• [EXERCISE PROMPT] Copy the material below verbatim from the line with "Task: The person" to the line with "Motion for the", both lines included, omitting pictures and every line outside that range.

• [GIVEN DATA]
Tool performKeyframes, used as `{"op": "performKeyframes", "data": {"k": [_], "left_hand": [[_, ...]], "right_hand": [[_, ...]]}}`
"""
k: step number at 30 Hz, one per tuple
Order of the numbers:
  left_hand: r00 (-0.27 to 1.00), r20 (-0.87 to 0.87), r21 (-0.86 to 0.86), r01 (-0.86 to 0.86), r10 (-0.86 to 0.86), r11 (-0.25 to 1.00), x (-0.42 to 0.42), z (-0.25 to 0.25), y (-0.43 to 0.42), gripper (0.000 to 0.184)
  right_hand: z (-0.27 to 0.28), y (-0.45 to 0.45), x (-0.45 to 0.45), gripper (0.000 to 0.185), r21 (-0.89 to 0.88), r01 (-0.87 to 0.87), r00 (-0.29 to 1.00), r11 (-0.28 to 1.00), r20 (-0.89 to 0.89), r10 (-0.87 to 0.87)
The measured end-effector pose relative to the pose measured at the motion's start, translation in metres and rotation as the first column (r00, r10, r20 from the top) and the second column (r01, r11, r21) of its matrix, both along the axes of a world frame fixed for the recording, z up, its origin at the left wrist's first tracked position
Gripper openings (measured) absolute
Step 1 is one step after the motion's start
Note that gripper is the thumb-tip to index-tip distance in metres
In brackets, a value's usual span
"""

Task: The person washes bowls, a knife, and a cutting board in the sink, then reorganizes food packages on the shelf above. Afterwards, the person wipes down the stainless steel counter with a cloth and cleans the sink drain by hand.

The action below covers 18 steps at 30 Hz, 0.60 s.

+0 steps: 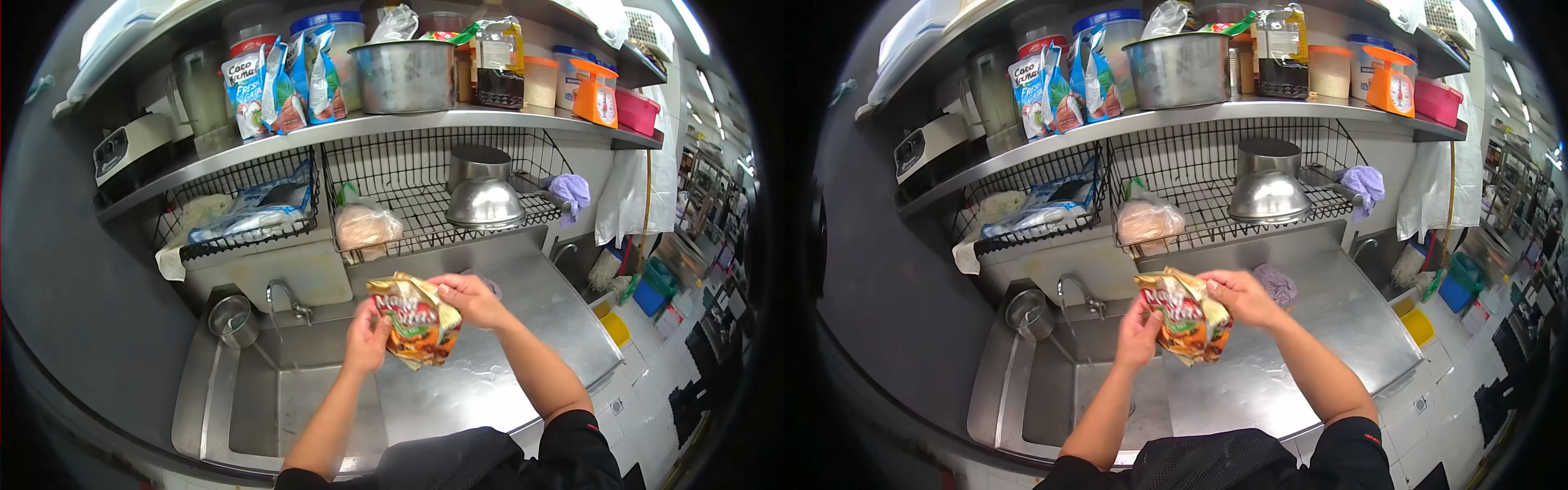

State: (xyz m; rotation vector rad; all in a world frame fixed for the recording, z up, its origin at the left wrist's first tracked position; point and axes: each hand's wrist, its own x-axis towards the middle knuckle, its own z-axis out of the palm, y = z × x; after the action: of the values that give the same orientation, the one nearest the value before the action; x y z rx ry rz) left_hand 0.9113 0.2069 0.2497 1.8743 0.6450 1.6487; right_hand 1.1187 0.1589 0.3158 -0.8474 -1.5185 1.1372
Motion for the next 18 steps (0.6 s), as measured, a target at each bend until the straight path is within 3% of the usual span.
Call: {"op": "performKeyframes", "data": {"k": [1,2,4,6,7,8,10,12,13,14,16,17,18], "left_hand": [[0.978,0.060,-0.199,0.210,-0.202,0.957,0.005,-0.009,-0.004,0.011],[0.913,0.155,-0.373,0.407,-0.377,0.834,0.009,-0.015,-0.008,0.012],[0.910,0.162,-0.361,0.414,-0.381,0.835,0.011,-0.024,-0.011,0.015],[0.978,-0.130,-0.288,0.123,-0.166,0.950,0.008,-0.023,-0.012,0.012],[0.964,-0.262,-0.199,-0.007,-0.046,0.980,0.005,-0.014,-0.020,0.015],[0.964,-0.262,-0.197,-0.011,-0.041,0.980,0.006,-0.010,-0.023,0.015],[0.953,-0.298,-0.063,-0.086,0.063,0.994,0.008,-0.001,-0.028,0.017],[0.958,-0.270,-0.007,-0.099,0.094,0.995,0.002,0.015,-0.029,0.017],[0.959,-0.260,0.017,-0.110,0.111,0.994,-0.004,0.030,-0.030,0.019],[0.960,-0.251,0.039,-0.122,0.128,0.992,-0.010,0.047,-0.032,0.021],[0.971,-0.003,0.434,-0.216,0.241,0.875,-0.019,0.097,-0.038,0.028],[0.969,0.003,0.438,-0.223,0.247,0.871,-0.029,0.111,-0.043,0.028],[0.970,0.099,0.430,-0.244,0.223,0.869,-0.040,0.122,-0.047,0.031]], "right_hand": [[-0.004,-0.003,0.000,0.032,0.021,-0.006,0.998,1.000,0.061,0.005],[-0.008,-0.005,0.000,0.035,0.042,-0.015,0.993,0.999,0.121,0.009],[-0.006,-0.012,0.001,0.041,0.001,-0.060,0.995,0.998,0.076,0.060],[0.006,-0.024,0.006,0.048,-0.300,-0.150,0.976,0.942,0.106,0.189],[0.009,-0.023,-0.001,0.051,-0.199,-0.102,0.955,0.975,0.256,0.153],[0.009,-0.022,-0.004,0.051,-0.198,-0.107,0.954,0.974,0.255,0.156],[0.005,-0.018,-0.010,0.058,0.042,-0.136,0.907,0.990,0.408,0.108],[0.007,-0.009,-0.011,0.066,-0.016,-0.109,0.917,0.994,0.384,0.106],[0.023,-0.013,-0.014,0.064,0.114,-0.024,0.887,0.993,0.460,-0.031],[0.043,-0.018,-0.019,0.061,0.247,0.048,0.840,0.968,0.514,-0.173],[0.101,-0.023,-0.025,0.049,0.488,0.029,0.789,0.872,0.525,-0.320],[0.137,-0.026,-0.025,0.046,0.656,0.029,0.778,0.754,0.458,-0.429],[0.167,-0.007,-0.018,0.048,0.751,0.054,0.859,0.659,0.301,-0.414]]}}
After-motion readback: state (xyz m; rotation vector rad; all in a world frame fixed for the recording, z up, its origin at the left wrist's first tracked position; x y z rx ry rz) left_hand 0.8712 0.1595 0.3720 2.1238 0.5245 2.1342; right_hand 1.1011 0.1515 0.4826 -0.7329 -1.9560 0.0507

• [TASK RESPONSE]
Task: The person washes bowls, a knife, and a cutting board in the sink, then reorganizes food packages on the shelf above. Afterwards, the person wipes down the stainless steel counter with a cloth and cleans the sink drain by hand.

The action below covers 18 steps at 30 Hz, 0.60 s.

+0 steps: 

State: (xyz m; rotation vector rad; all in a world frame fixed for the recording, z up, its origin at the left wrist's first tracked position; point and axes: each hand's wrist, its own x-axis towards the middle knuckle, its own z-axis out of the palm, y = z × x; after the action: of the values that give the same orientation, the one nearest the value before the action; x y z rx ry rz) left_hand 0.9113 0.2069 0.2497 1.8743 0.6450 1.6487; right_hand 1.1187 0.1589 0.3158 -0.8474 -1.5185 1.1372
Motion for the next 18 steps (0.6 s), as measured, a target at each bend until the straight path is within 3% of the usual span.

There is no more to the answer.